▶ _EXERCISE BRIEF_
Using the listing below, please gather every line containing the word "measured".

::::::

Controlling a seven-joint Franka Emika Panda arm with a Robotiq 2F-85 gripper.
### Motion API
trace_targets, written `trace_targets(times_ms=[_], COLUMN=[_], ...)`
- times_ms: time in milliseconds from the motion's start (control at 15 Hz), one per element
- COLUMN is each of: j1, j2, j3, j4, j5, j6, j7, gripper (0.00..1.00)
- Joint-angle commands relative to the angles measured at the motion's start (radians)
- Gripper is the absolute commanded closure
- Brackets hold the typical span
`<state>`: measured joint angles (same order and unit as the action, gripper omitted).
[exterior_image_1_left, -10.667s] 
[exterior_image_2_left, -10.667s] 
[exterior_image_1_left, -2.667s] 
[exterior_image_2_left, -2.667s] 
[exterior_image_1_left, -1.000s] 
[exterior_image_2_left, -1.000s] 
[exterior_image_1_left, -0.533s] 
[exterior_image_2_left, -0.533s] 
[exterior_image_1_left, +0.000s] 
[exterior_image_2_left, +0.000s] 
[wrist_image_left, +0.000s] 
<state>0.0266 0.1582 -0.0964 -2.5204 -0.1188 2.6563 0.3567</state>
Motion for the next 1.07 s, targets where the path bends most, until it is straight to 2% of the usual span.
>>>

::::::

▶ _PROBLEM SOLUTION_
- Joint-angle commands relative to the angles measured at the motion's start (radians)
`<state>`: measured joint angles (same order and unit as the action, gripper omitted).

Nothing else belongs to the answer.